▶ [ASSIGNMENT]:
Print the data in full, exactly as it reads.

── STORED DATA

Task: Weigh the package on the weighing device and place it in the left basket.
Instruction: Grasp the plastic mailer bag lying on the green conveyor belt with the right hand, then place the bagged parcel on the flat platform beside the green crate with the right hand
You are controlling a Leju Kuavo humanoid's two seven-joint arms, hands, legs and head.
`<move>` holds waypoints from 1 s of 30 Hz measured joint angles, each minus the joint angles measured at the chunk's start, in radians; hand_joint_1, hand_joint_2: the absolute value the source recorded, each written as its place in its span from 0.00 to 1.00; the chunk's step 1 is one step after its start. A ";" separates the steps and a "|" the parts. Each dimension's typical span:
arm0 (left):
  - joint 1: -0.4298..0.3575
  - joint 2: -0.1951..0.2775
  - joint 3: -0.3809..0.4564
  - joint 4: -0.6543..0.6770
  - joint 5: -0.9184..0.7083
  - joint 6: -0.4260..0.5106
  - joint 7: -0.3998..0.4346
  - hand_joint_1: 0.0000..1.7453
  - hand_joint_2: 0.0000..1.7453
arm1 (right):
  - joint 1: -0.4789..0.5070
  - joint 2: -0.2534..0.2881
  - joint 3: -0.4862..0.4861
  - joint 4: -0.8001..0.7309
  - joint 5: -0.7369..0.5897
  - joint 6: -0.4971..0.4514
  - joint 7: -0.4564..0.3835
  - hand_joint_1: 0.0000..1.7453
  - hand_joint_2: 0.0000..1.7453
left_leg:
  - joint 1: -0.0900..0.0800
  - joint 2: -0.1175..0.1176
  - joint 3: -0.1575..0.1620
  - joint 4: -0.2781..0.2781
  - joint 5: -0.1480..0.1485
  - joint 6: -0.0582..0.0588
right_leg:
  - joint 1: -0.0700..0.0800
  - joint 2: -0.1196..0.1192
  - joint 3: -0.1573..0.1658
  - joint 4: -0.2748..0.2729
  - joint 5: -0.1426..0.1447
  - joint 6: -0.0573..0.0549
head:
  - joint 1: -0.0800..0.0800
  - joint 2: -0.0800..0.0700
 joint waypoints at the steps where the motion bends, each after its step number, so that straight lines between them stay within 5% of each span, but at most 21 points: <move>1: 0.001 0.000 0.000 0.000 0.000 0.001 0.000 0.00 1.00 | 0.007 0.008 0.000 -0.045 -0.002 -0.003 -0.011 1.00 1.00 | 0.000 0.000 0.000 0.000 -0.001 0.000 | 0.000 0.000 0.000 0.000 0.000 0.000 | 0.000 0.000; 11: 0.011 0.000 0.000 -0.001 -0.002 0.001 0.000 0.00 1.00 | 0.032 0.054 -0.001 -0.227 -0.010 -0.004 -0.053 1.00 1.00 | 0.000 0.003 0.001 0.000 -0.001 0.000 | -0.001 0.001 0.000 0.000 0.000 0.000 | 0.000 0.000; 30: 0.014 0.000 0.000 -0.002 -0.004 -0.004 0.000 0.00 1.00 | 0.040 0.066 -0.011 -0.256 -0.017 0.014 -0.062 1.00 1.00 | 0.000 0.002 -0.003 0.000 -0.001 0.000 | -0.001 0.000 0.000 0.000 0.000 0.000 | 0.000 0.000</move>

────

▶ [COMPLETED TASK]:
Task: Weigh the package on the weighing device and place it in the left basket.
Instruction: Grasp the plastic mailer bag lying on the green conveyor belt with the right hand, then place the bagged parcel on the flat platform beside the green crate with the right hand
You are controlling a Leju Kuavo humanoid's two seven-joint arms, hands, legs and head.
`<move>` holds waypoints from 1 s of 30 Hz measured joint angles, each minus the joint angles measured at the chunk's start, in radians; hand_joint_1, hand_joint_2: the absolute value the source recorded, each written as its place in its span from 0.00 to 1.00; the chunk's step 1 is one step after its start. A ";" separates the steps and a "|" the parts. Each dimension's typical span:
arm0 (left):
  - joint 1: -0.4298..0.3575
  - joint 2: -0.1951..0.2775
  - joint 3: -0.3809..0.4564
  - joint 4: -0.6543..0.6770
  - joint 5: -0.9184..0.7083
  - joint 6: -0.4260..0.5106
  - joint 7: -0.3998..0.4346
  - hand_joint_1: 0.0000..1.7453
  - hand_joint_2: 0.0000..1.7453
arm1 (right):
  - joint 1: -0.4789..0.5070
  - joint 2: -0.2534..0.2881
  - joint 3: -0.4862..0.4861
  - joint 4: -0.8001..0.7309
  - joint 5: -0.7369..0.5897
  - joint 6: -0.4971..0.4514
  - joint 7: -0.4564..0.3835
  - hand_joint_1: 0.0000..1.7453
  - hand_joint_2: 0.0000..1.7453
left_leg:
  - joint 1: -0.0900..0.0800
  - joint 2: -0.1175..0.1176
  - joint 3: -0.1575..0.1620
  - joint 4: -0.2781..0.2781
  - joint 5: -0.1480..0.1485
  - joint 6: -0.0582..0.0588
right_leg:
  - joint 1: -0.0700..0.0800
  - joint 2: -0.1196..0.1192
  - joint 3: -0.1573..0.1658
  - joint 4: -0.2748..0.2729
  - joint 5: -0.1426..0.1447
  - joint 6: -0.0573..0.0549
head:
  - joint 1: -0.0800..0.0800
  - joint 2: -0.0800..0.0700
 joint waypoints at the steps where the motion bends, each after its step number, so that straight lines between them stay within 5% of each span, but at most 21 points: <move>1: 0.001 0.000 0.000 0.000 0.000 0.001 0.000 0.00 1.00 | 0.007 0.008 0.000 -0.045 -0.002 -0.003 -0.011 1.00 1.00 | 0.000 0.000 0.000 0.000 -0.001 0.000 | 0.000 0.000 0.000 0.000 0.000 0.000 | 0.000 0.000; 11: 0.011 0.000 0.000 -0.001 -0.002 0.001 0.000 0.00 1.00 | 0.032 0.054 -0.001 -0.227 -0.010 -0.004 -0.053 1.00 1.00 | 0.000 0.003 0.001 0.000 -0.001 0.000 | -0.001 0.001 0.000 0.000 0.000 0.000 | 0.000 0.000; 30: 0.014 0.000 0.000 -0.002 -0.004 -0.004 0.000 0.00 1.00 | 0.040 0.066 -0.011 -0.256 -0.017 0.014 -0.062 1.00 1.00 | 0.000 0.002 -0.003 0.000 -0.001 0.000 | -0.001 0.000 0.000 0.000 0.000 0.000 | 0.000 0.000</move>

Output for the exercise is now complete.